**ABOUT THIS EXERCISE**
Copy the complete listing word for word, but do not carry over any images.

**SUPPLIED INFORMATION**
*** Begin section ***
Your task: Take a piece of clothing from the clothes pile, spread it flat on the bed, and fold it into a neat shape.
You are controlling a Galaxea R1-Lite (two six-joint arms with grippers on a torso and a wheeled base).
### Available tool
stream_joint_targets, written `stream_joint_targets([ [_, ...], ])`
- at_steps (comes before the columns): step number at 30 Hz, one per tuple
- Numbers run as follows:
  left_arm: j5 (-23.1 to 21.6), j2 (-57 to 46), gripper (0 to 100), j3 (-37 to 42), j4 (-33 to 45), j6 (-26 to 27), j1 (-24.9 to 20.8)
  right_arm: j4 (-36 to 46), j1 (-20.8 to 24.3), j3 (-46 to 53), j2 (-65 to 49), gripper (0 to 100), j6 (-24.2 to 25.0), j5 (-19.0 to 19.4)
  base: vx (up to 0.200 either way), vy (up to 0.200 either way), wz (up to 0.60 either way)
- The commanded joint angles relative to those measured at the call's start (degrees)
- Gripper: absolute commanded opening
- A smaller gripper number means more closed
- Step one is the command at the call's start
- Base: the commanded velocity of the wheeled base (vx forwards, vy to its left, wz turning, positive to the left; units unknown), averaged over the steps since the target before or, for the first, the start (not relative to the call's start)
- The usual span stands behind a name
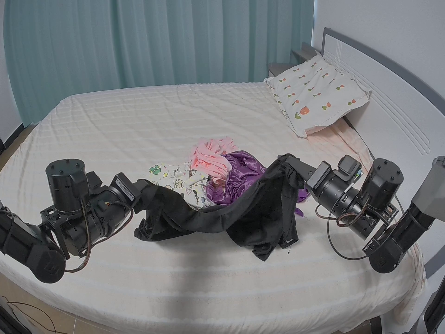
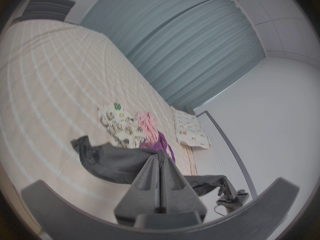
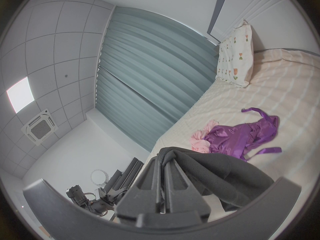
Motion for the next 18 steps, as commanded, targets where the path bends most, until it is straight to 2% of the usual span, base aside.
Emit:
stream_joint_targets([
  [1,-2.9,0.0,0,2.9,-0.3,-2.0,0.6,-0.7,0.5,1.2,2.2,0,0.2,-0.3,-0.200,0.000,0.00],
  [4,-4.1,-0.2,0,3.5,-0.3,-2.2,0.9,-0.7,0.5,1.5,1.7,0,0.2,-0.3,-0.200,0.000,0.00],
  [16,-3.5,1.1,0,2.6,-0.3,-2.3,2.6,-0.7,0.9,2.4,-0.2,0,0.2,-0.3,0.000,0.000,0.00],
  [18,-3.5,0.9,0,2.6,-0.3,-2.3,3.1,-0.7,0.9,2.4,-0.3,0,0.2,-0.3,0.000,0.200,0.00],
])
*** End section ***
**SOLUTION TO THIS PROBLEM**
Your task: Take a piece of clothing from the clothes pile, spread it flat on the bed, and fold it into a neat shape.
You are controlling a Galaxea R1-Lite (two six-joint arms with grippers on a torso and a wheeled base).
### Available tool
stream_joint_targets, written `stream_joint_targets([ [_, ...], ])`
- at_steps (comes before the columns): step number at 30 Hz, one per tuple
- Numbers run as follows:
  left_arm: j5 (-23.1 to 21.6), j2 (-57 to 46), gripper (0 to 100), j3 (-37 to 42), j4 (-33 to 45), j6 (-26 to 27), j1 (-24.9 to 20.8)
  right_arm: j4 (-36 to 46), j1 (-20.8 to 24.3), j3 (-46 to 53), j2 (-65 to 49), gripper (0 to 100), j6 (-24.2 to 25.0), j5 (-19.0 to 19.4)
  base: vx (up to 0.200 either way), vy (up to 0.200 either way), wz (up to 0.60 either way)
- The commanded joint angles relative to those measured at the call's start (degrees)
- Gripper: absolute commanded opening
- A smaller gripper number means more closed
- Step one is the command at the call's start
- Base: the commanded velocity of the wheeled base (vx forwards, vy to its left, wz turning, positive to the left; units unknown), averaged over the steps since the target before or, for the first, the start (not relative to the call's start)
- The usual span stands behind a name
Motion for the next 18 steps, as commanded, targets where the path bends most, until it is straight to 2% of the usual span, base aside.
Emit:
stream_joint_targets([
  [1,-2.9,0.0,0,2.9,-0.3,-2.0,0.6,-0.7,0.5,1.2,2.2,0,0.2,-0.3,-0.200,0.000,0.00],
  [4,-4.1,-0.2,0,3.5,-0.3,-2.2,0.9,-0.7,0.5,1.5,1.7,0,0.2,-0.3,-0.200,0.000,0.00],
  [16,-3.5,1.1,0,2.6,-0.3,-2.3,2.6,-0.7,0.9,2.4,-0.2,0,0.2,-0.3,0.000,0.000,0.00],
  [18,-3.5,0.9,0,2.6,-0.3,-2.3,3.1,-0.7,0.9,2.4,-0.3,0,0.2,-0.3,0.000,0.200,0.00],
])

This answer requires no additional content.